Work instructions:
What lines in the data hold the string "document"? Show them.

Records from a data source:
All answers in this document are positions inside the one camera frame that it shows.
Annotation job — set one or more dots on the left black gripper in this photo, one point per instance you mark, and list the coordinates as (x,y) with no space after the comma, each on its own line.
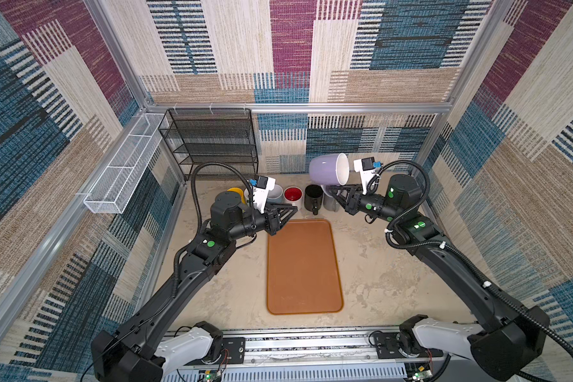
(272,212)

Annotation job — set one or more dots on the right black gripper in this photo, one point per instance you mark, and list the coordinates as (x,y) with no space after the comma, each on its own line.
(350,201)

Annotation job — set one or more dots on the grey mug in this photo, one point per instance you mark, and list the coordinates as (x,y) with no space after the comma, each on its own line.
(329,202)

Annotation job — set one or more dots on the teal blue mug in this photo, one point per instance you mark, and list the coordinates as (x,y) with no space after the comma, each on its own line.
(275,195)

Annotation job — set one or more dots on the white mug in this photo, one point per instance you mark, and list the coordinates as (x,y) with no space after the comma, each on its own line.
(293,195)

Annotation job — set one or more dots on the purple mug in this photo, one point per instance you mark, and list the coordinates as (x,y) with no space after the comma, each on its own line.
(330,170)

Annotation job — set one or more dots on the black mug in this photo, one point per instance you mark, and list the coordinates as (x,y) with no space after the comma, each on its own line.
(313,198)

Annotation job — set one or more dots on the yellow mug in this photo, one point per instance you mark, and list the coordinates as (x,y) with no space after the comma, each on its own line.
(238,191)

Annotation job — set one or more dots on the brown plastic tray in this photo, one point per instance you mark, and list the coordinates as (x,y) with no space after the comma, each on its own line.
(303,276)

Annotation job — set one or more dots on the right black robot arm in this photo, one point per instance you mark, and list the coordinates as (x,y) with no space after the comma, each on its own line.
(506,336)

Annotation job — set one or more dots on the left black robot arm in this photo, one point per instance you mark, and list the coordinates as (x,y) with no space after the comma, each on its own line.
(137,350)

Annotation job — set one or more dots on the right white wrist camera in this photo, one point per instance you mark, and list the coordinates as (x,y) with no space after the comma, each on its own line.
(368,169)

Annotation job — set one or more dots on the black wire shelf rack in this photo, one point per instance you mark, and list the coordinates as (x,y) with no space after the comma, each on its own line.
(195,136)

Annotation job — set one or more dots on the aluminium mounting rail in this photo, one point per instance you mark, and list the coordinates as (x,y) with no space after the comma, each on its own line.
(322,354)

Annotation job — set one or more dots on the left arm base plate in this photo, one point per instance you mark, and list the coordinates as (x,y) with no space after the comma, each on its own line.
(228,350)

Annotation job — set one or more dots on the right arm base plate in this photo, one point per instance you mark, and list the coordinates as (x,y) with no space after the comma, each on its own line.
(388,346)

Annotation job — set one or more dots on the white wire mesh basket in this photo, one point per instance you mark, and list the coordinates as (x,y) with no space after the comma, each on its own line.
(118,181)

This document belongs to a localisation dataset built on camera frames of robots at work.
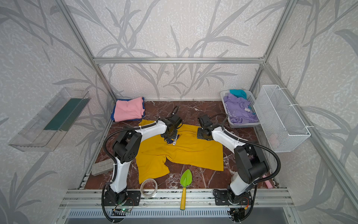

Task response:
All answers in this document are positions inside the one camera frame that it shows.
This document belongs to a localisation dataset built on camera frames of robots at work.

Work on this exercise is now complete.